Studies on the climate-conflict nexus have succeeded in establishing a series of correlations, albeit inconsistent, but failed to isolate causal factors and to provide sufficient theoretical explanations (Scheffran et al. 2012, 4).[20] It is a well-known fact that conflict is a multi-dimensional and multi-causal[21] social behavior, but the widespread “positivist–rationalist bias” (Ide 2016, 2) of quantitative literature has often stirred scholars to seek for a simple “Newtonian” causality in the climate-conflict relationship (Haldén 2012, 12). This reductionist turn is particularly evident in the post-2007 wave of publications, which has focused on measuring the effect size of climate change on conflict rather than understanding its causes.[22] Indeed, most papers do not even make causal claims for the correlations that they find or, when they do so, they rely on explanations borrowed from environmental security or rational choice theory.

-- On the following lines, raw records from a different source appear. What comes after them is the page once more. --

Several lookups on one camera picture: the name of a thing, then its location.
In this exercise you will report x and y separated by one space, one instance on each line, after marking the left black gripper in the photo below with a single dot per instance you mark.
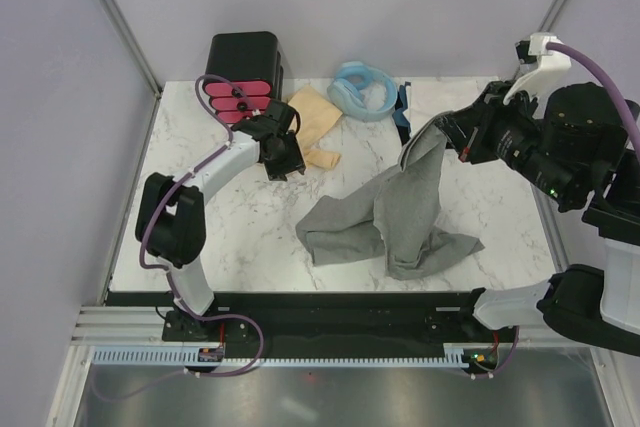
293 164

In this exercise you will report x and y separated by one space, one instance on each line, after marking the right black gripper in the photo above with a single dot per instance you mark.
470 129

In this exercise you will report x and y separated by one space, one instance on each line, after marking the yellow t shirt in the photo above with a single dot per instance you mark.
318 116

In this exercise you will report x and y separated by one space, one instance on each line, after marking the black pink drawer box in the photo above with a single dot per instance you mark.
252 64

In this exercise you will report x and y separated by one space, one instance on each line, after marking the light blue headphones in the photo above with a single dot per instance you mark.
346 91

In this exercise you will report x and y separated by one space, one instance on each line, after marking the grey t shirt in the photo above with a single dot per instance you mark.
392 216

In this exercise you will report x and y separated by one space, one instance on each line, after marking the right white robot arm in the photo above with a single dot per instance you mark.
576 155

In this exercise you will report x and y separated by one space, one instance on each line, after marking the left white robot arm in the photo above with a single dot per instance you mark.
171 221

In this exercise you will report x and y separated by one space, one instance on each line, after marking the white blue folded t shirt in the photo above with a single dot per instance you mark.
421 99

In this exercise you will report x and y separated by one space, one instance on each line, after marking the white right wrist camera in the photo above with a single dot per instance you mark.
540 68

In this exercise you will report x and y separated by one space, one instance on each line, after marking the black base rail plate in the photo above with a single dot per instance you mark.
336 324

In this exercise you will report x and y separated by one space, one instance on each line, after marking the light blue cable duct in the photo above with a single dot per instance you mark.
197 357

The majority of contemporary studies establish causal links using interacting and mediating variables (see figure 9). As pointed out by Adano et all (2012, 65), direct causal chains that do not control for mediating variables are now rare in the scholarship and “dismissed as physical determinism.” Nonetheless, studies accounting only for mediating factors (see figure 9.a) are somehow still tolerated despite their radical form of reductionism (Meierding 2013, 58). This group of studies includes research on the effects of climate on human behavior (e.g., temperatures and aggressivity)[23] and traditional neo-Malthusian research that assumes a structural relationship between environment, economic growth, and population (Sakaguchi, Varughese, and Auld 2017, 631).

Figure 9) Summary of causal links.

Studies that look at intermediate factors (Figure 9.b) use a  two-stage approach to “model the indirect effects of climate change on conflict via an intermediate variable,” which is often drawn from environmental security or economic literature (Meierding 2013, 186). The indirect causal pathways found in the literature are summarized in Table 2. As shown, the impact of climate change, which is always regarded as exogenous, is seen interacting with economic growth, state capacity, resource base, policies, and migration movements. In turn, these intermediate variables, mediated by local and contextual factors, act as conflict drivers via grievances, opportunity-costs calculations, or tactical opportunities.

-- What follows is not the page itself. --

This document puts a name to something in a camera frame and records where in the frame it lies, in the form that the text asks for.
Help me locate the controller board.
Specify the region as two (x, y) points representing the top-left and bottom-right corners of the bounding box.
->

Table 2) Summary of causal mechanisms and explanations.

Climate change interacting with mediated by leads to conflict because of
geophysical processes;
climate impacts
resource base;
economy/trade/markets;
human displacement;
state capacity/governance.
socioeconomic factors;
environmental/geographic factors;
institutional/political factors;
exposure/vulnerability;
culture/ethnicity;
etc.
greed;
grievances;
tactical opportunities.

Whereas the first wave of literature has focused on the resource base as an intermediate factor, the post-2007 literature has been centered on the economic effects of climate change. The underlying assumption is that economic shocks and slow economic growth affect conflict onsets. For example, it has been argued that a reduction of taxable income reduces state capacity and governance, which in turn increases the opportunity cost of not participating in an insurgency. Moreover, poor governance and economic downturns have been said to create grievances by exacerbating economic inequalities and suppressing welfare (Koubi 2019, 5; Hendrix and Salehyan 2012, 38; Buhaug, Gleditsch, and Theisen 2008, 24–25). It should be pointed out, however, that the effects of climate change on the economy are highly contested and context-specific (Dell, Jones, and Olken 2012, 92). The same goes for the other intermediate variables.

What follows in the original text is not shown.